而這——這就是轉折點。?這是第一個有形的證據,證明時尚的未來可以并且將會由可持續(xù)材料制成。?這是我們的路線圖。?我們去大自然尋找更好的皮革替代品,?我們發(fā)現(xiàn)了菌絲體。?它藏在了眾目睽睽之下。?而這個故事,Mylo 的故事,?只是更廣泛運動中的一個小例子。?這是我認識的那個。?但在過去幾年中,?無數(shù)科學家加入了我們?的可持續(xù)材料革命之旅。?在接下來的幾年里,?我認為我們會看到驚人的進步?,取代你衣櫥里的所有有害材料,?在你的家里和你的車里。
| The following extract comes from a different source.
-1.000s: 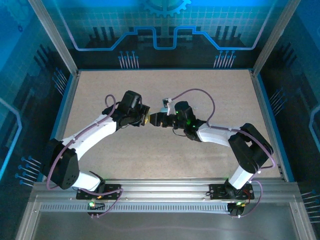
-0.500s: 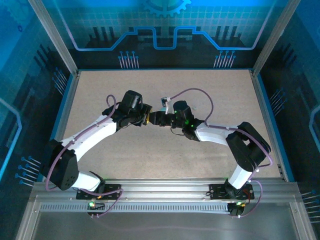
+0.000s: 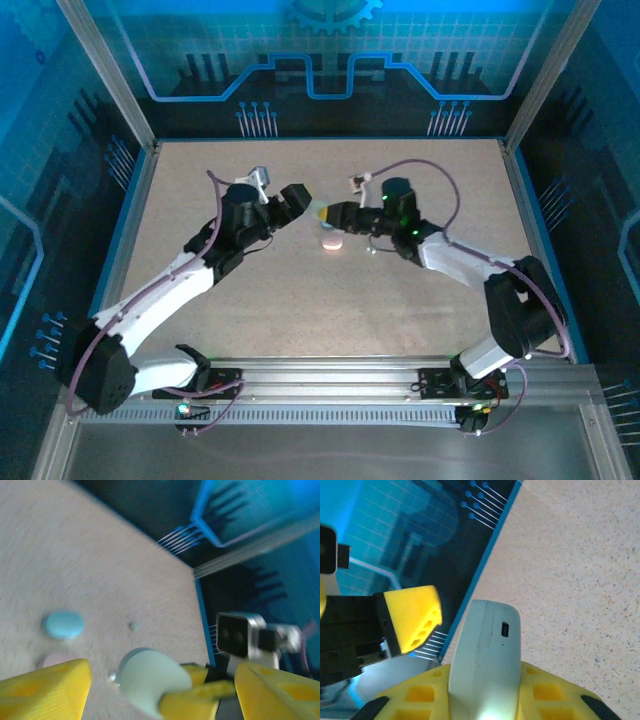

?我希望,通過與 Mylo 分享這段旅程,?它可以作為其他人可以遵循的藍圖,?為我們所有人更快地改善這個世界。
Because in my heart,?I'm still that nerd from the beginning,?and I want to know what else is hiding out there in nature.?I want to know what's the number-one spot?on the best-of playlist from four billion years of evolution.?And the incredible part of all this?is that fashion undoubtedly compounded our sustainability crisis.But fashion has a golden opportunity to lead the charge,?to live with nature, instead of against it.?And now, and in the future,fashion's not just about making yourself beautiful.?It's also about making this planet beautiful and livable for generations.
因為在我心里,?從一開始我還是那個書呆子,?我想知道大自然中還隱藏著什么。?我想知道在 40 億年的演變過程中,最佳播放列表中的第一名是什么。?而這一切令人難以置信的是,時尚無疑加劇了我們的可持續(xù)發(fā)展危機。但時尚有一個千載難逢的機會來引領潮流,與自然共處,而不是反對它。現(xiàn)在和未來,時尚不僅僅是讓自己變得美麗。這也是為了讓這個星球變得美麗宜居,世代相傳。